Nicolas Martinek

Personal information
- Date of birth: 30 December 2001 (age 24)
- Place of birth: Ilava, Slovakia
- Height: 1.80 m (5 ft 11 in)
- Position: Midfielder

Team information
- Current team: MŠK Púchov
- Number: 16

Youth career
- −2020: Dubnica nad Váhom

Senior career*
- Years: Team / Apps / (Gls)
- 2020−2023: Dubnica nad Váhom / 71 / (2)
- 2023−: Zbrojovka Brno / 5 / (0)
- 2024: → Kroměříž (loan) / 7 / (1)
- 2024: → Púchov (loan) / 14 / (3)
- 2025–: Púchov / 37 / (2)

= Nicolas Martinek =

Slovak footballer

Nicolas Martinek (born 30 December 2001) is a Slovak footballer who currently plays as a midfielder for MŠK Púchov.

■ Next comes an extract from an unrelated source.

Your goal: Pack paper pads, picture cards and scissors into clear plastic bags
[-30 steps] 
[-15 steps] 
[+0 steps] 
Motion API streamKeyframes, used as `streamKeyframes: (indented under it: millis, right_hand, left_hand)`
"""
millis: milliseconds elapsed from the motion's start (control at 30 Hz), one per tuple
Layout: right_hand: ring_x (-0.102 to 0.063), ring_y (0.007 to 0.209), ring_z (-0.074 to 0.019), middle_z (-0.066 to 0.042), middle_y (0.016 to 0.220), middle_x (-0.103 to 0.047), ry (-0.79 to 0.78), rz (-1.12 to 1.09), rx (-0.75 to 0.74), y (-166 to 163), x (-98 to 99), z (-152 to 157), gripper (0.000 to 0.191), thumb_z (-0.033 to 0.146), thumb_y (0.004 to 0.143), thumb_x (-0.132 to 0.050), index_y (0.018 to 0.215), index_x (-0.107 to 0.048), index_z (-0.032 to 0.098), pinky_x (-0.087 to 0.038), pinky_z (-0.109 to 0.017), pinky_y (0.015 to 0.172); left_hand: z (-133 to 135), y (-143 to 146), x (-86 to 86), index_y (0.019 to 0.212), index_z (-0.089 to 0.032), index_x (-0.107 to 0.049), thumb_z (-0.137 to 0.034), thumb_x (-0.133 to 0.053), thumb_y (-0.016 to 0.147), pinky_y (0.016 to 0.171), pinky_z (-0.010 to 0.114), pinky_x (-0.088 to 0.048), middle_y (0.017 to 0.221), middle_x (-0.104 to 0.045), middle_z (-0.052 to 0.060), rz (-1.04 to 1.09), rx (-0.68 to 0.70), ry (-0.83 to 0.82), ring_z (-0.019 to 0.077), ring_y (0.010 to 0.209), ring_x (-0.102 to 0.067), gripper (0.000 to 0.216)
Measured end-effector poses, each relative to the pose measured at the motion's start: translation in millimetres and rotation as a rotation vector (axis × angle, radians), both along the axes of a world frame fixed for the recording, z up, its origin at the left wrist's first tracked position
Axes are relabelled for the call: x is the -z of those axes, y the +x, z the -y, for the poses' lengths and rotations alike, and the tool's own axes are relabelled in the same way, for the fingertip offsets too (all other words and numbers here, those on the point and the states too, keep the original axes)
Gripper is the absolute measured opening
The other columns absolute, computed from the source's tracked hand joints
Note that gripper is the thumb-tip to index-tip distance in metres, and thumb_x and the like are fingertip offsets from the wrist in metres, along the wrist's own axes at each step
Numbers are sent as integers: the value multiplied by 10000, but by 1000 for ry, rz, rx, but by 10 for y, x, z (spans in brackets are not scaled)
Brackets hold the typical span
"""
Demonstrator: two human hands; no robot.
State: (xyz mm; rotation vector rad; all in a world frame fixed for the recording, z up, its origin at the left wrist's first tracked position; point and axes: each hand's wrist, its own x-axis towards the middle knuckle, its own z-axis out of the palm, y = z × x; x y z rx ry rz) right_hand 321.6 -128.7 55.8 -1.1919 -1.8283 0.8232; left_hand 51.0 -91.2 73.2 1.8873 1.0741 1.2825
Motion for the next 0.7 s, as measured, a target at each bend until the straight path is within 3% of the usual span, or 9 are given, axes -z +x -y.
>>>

Martinek started his professional career in 2020 with the 2. Liga outfit Dubnica nad Váhom. In July 2023 he signed a two-year contract with Czech National Football League team FC Zbrojovka Brno.

On 21 February 2024, Zbrojovka Brno loaned Martinek to Kroměříž on a half-year loan deal without option to make transfer permanent.